River bends down and takes the cup from my shaky fingers. Furrowing his brow, and with concern in his voice, he says, “Let me do this. But first, let’s get you a glass of water and take you to the car. I think you’ve seen enough. It looks to me like random vandalism.”

 

Sadly enough, I think he’s right. Nothing seems to be missing, but everything is destroyed.

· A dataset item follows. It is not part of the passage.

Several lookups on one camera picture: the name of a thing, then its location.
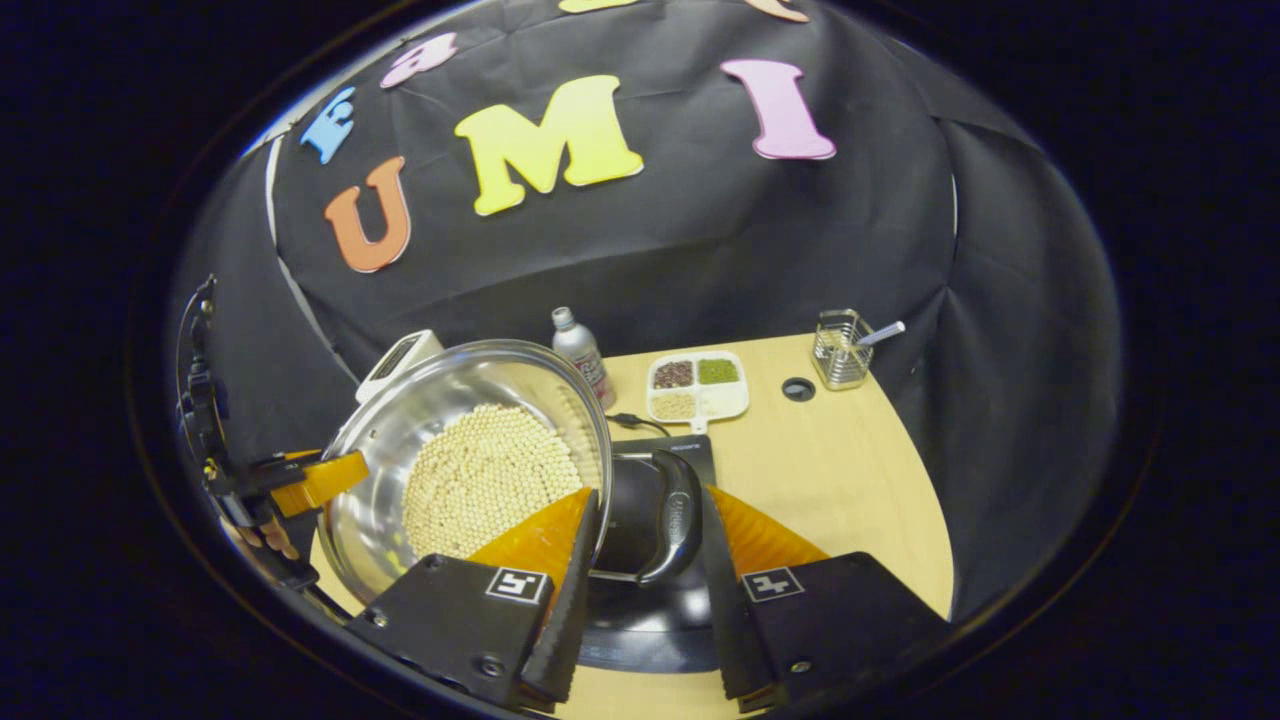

It’s like a tornado ravaged my safe, but sad house, taking in its path anything that remained of the people I’ve loved and lost. As if my world hasn’t already been torn apart enough, now I have nothing left but my own fading memories. The house looks like how my soul felt for so long after Ben’s death. Swollen with emotion, my internal wounds rip apart and the old feelings of hopelessness start to swirl around in my mind.

 

He’s talking, but I can’t hear him. A haunting ringing of my broken days echoes in my mind. Dark clouds begin to settle in before I blink away the eerie feeling. I try to see outside of my own head, but the destruction I’m looking at is causing all the grief to come rushing back. Everything is broken. Everything I have left of him, of my parents, has been taken away from me. Even the memories are surfacing less and less, and now my daily reminders are gone. I need them back. I don’t want my memories to fade away.

 

Hysterically, I grab the cup back. “No! I have to collect these.” Then setting the cup on the floor, I crawl on my hands and knees, picking up the glistening pearls. “These were my aunt’s. She loved them. They were her mother’s, my Grammy’s, and they meant the world to both of them.”

 

He crawls next to me and deposits a pearl in the cup. Then stroking my cheek before gently lifting my chin, he looks at me with nothing but love. “Okay. I understand. Let me help you.”

 

Pulling myself together, comforted by just his simple touch and soft words, I continue to pick up what I can of the pearls before stopping and rising to my knees. He continues to collect all the magical beads and I now feel like I should explain my hysterical reaction to my broken necklaces.

 

Wiping my tear-stained cheeks once again, I fumble for the words. “River,” I mumble before crawling over to him, needing to be near him. Glancing up at me, he sits up on his knees and pulls me close to him, clutching my arms and not letting go.

 

As we kneel on the floor that the devil just walked across, he simply presses his forehead to mine. My mouth remains stoic even as the words come out, and without looking at him I begin. “When I was a little girl I would often go with my aunt to her mother’s house to visit with her. Even though my aunt’s mother wasn’t really my grandmother I loved her so much. I called her grammy and really she was like a grandmother to me, the only one I ever knew.”